Our research is focused on bioelectrical phenomena and, in particular, on exploring the use of these phenomena for developing new methods and devices for biomedical applications. 

Currently our main research topics are electroporation, mainly for cancer treatments and cardiac arrhythmia management, and implantable electronics, mainly for neuroprosthetics, neuromodulation, and remote patient monitoring.
 
 
 

Implantable electronics

Since 2011, we have been pioneering a novel approach to developing injectable electronic devices for therapeutic and diagnostic applications, from neuroprosthetics to remote patient monitoring. Visit our eAXON endeavour website to know more about it.

 

Electroporation

Electroporation, or electropermeabilization,  is the phenomenon by which cell membrane permeability to ions and macromolecules is increased by exposing the cell to short high electric field pulses. 

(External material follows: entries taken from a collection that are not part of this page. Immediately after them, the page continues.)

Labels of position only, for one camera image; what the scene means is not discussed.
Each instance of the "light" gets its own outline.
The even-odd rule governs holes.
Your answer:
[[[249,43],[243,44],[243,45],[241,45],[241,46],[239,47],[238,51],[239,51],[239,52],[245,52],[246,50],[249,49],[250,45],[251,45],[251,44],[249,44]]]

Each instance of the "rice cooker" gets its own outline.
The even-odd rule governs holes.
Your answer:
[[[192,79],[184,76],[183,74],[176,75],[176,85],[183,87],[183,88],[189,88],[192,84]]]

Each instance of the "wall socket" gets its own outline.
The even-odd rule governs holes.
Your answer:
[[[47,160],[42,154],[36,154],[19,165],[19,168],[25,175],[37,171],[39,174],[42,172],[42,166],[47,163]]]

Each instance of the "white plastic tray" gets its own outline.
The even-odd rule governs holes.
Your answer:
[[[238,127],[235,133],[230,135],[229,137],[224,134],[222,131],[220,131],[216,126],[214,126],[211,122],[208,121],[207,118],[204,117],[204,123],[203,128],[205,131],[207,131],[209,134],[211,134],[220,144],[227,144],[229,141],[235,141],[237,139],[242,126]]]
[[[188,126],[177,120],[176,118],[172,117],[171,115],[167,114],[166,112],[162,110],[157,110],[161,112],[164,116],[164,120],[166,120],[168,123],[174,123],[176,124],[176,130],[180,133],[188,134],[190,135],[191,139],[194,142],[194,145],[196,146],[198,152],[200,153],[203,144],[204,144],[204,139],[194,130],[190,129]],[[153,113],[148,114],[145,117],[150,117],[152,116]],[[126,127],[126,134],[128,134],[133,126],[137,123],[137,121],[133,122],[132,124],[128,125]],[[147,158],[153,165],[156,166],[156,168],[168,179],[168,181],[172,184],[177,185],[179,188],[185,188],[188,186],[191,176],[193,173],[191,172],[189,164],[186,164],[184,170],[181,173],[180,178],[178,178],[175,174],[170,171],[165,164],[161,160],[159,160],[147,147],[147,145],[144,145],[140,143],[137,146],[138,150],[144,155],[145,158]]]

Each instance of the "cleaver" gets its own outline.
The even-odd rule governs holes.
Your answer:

Electroporation is a dynamic phenomenon that depends on the local transmembrane voltage. It is generally accepted that, for a given pulse duration and shape, a specific transmembrane voltage threshold exists for the manifestation of the electroporation phenomenon (from 0.2 V to 1 V). This leads to the definition of an electric field magnitude threshold for electroporation (Erev); only the cells within areas where the electric field magnitude is larger than Erev are electroporated. If a second threshold (Eirrev) is reached or surpassed, the electroporation phenomenon will be too intense and cell homeostasis will be altered to the point of compromising cell viability which can finally result in cell death, either necrotic or apoptotic.

Reversible electroporation of living tissues is the basis for different therapeutic maneuvers on clinical use such as the in vivo introduction of genes into cells ("electrogenetherapy") and the introduction of anti-cancer drugs into cells of solid tumors ("electrochemotherapy"). Recently, irreversible electroporation has also found a use in tissues as a minimally invasive surgical procedure to ablate undesirable tissue with important advantages when compared to thermal ablation techniques.

A specific objective of our research is to develop new electrode arrangements, devices and methodologies for electric field management in electroporation therapies.

 

(Images from study at Cancer Letters, 2012; 317(1): 16-23)

 

Laboratories

BERG has two electronics laboratories (30 m2 + 30 m2) with state-of-the-art equipment for the development and testing of microdevices and electronic systems. Among other specialized equipment, we have a high precision welding laser system, a coiling machine, a wire bonding machine for die assembly, high-end inspection microscopes, a rework station, a thermal imaging camera, and equipment for electronic testing (oscilloscopes, function generators, active differential probes, etc.). For prototyping, an air compressor with a silicone dispenser, a vacuum chamber, 3D printers, and a CNC machine are available. Workstations and software licenses (Cadence, COMSOL Multiphysics + modules, MATLAB, etc.), are available for numerical modeling and for the design of electronic systems and integrated circuits. At the Barcelona Biomedical Research Park (PRBB) we have two wet laboratories (10 m2 + 20 m2) equipped for conventional microbiology and we have access to PRBB scientific services.